Complement Hmac verification with rate limiting on a per-client basis (e.g., by IP or API key derived from the Hmac). Below is a concise example using an in-memory map; in production, use a distributed store and integrate with Feathers hooks.

const rateLimitWindowMs = 60000; // 1 minute
const maxRequestsPerWindow = 30;
const requestCounts = new Map();

function rateLimit(context) {
  const clientId = context.params.headers['x-api-client'] || context.connection.remoteAddress;
  const now = Date.now();
  const windowStart = now - rateLimitWindowMs;

  if (!requestCounts.has(clientId)) {
    requestCounts.set(clientId, []);
  }
  const timestamps = requestCounts.get(clientId);
  // Purge old entries
  const recent = timestamps.filter(t => t >= windowStart);
  recent.push(now);
  requestCounts.set(clientId, recent);

  if (recent.length > maxRequestsPerWindow) {
    throw new Error('Rate limit exceeded');
  }
  return context;
}

// Chain with Hmac hook
module.exports = function() {
  return async context => {
    verifyHmac(context.params.raw);
    rateLimit(context);
    return context;
  };
};

These measures ensure that Hmac signatures in Feathersjs are bound to fresh, non-replayed requests and that brute force or replay attempts are effectively mitigated.
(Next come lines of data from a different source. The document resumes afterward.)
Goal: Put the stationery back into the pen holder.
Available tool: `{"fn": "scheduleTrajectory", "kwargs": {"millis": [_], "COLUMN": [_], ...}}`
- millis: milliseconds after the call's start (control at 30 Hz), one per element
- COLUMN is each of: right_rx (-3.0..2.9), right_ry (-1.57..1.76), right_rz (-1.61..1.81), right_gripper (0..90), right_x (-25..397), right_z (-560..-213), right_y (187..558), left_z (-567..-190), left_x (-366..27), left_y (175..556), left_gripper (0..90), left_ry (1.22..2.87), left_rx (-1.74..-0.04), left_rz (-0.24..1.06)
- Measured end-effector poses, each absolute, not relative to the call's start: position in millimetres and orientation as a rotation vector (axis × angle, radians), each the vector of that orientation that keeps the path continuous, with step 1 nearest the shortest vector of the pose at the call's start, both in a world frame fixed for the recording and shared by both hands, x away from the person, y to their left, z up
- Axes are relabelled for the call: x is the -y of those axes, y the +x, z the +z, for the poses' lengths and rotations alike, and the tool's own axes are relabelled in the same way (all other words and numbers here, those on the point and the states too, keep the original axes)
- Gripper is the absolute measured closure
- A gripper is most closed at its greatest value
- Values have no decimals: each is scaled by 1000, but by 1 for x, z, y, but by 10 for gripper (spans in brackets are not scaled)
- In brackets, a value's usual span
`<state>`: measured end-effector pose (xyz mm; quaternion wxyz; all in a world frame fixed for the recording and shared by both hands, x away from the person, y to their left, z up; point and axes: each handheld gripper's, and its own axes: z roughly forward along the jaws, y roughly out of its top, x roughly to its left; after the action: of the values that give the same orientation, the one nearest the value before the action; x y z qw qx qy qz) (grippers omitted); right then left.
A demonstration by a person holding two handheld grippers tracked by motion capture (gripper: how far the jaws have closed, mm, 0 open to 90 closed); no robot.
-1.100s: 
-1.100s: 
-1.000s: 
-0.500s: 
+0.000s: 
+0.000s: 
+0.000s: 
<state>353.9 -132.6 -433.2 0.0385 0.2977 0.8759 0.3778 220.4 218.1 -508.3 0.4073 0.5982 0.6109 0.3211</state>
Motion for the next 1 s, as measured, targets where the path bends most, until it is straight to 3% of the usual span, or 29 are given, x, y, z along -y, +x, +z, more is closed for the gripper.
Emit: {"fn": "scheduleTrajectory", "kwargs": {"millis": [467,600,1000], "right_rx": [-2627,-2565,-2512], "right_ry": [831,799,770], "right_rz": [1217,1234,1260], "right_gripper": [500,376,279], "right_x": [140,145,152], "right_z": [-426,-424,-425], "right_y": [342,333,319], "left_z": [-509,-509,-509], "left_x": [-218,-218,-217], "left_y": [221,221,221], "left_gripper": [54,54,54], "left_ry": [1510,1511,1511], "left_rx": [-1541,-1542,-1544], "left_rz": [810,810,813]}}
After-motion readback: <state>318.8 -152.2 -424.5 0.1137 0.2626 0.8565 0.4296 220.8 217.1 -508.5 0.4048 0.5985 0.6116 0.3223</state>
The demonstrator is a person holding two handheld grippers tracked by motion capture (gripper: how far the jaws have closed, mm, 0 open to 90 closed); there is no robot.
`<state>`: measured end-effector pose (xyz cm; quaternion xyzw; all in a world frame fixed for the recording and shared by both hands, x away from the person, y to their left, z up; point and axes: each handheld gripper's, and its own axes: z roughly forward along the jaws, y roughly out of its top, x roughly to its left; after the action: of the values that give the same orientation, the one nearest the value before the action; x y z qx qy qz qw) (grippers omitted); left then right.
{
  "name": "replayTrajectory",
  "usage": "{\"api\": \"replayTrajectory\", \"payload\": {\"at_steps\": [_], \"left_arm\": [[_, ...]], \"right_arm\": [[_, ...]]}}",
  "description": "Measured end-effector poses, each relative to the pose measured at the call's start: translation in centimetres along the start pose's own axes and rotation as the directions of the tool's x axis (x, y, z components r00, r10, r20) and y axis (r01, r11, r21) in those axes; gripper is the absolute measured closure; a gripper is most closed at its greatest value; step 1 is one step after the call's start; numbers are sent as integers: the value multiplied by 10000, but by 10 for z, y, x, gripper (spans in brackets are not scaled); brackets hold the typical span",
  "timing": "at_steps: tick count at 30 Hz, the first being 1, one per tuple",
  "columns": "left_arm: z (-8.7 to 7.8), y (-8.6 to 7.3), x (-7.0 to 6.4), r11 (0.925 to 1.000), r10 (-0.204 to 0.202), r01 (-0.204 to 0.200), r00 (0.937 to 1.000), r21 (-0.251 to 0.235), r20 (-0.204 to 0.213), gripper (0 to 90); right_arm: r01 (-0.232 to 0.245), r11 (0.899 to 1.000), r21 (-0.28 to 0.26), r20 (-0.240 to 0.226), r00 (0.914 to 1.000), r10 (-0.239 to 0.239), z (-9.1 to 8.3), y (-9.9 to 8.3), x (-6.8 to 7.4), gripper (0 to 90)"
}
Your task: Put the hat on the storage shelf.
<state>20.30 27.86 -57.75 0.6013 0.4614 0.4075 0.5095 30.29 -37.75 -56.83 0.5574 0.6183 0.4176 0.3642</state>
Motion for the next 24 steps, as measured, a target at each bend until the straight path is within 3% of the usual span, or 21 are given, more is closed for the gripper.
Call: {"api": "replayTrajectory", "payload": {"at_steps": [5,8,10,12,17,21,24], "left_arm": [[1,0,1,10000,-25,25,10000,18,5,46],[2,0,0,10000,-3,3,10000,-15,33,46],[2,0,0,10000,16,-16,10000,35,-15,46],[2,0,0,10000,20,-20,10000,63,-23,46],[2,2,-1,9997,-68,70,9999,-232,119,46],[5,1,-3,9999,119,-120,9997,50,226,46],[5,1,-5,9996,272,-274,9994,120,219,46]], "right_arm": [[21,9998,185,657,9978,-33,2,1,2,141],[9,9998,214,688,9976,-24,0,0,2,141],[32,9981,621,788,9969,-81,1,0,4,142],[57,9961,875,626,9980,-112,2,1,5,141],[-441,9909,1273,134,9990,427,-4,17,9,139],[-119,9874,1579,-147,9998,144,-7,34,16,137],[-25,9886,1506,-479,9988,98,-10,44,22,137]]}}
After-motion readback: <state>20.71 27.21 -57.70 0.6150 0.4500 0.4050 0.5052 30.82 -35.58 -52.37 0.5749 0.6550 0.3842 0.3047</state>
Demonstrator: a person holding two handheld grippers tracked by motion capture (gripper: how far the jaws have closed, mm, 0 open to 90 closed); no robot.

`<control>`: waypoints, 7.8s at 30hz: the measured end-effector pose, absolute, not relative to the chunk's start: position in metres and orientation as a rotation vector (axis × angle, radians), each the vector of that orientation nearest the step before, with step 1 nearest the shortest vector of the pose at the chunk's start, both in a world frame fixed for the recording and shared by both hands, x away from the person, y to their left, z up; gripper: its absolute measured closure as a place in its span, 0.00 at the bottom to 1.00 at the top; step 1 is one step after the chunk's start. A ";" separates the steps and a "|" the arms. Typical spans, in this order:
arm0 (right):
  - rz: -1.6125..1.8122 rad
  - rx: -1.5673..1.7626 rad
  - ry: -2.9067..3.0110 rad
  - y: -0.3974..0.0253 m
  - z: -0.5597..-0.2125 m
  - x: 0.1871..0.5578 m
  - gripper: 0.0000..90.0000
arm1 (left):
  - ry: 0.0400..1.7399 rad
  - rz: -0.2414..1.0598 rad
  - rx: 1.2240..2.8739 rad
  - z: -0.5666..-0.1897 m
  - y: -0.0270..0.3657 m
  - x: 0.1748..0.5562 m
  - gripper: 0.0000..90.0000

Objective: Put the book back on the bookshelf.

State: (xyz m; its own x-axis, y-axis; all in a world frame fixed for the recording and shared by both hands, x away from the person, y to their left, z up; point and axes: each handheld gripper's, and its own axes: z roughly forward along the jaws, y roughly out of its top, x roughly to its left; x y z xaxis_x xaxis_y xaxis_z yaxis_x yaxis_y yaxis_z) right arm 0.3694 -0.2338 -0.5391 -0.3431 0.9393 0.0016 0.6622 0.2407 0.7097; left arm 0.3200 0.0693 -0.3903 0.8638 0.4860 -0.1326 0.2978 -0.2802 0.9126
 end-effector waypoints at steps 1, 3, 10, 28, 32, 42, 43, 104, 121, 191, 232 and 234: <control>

The server-side validation must check timestamp freshness, reject reused nonces, and enforce rate limits to prevent successful brute force attacks.

Frequently Asked Questions

What specific risks does replaying Hmac-signed requests introduce in Feathersjs?
Replayed Hmac-signed requests can bypass authentication if the server does not enforce nonces or timestamps, allowing an attacker to reuse a captured valid signature to access or modify resources.
Why is rate limiting important when using Hmac signatures in Feathersjs?
Rate limiting prevents brute force attempts by limiting the number of requests a client can make in a time window, reducing the risk of successful signature guessing or replay attacks.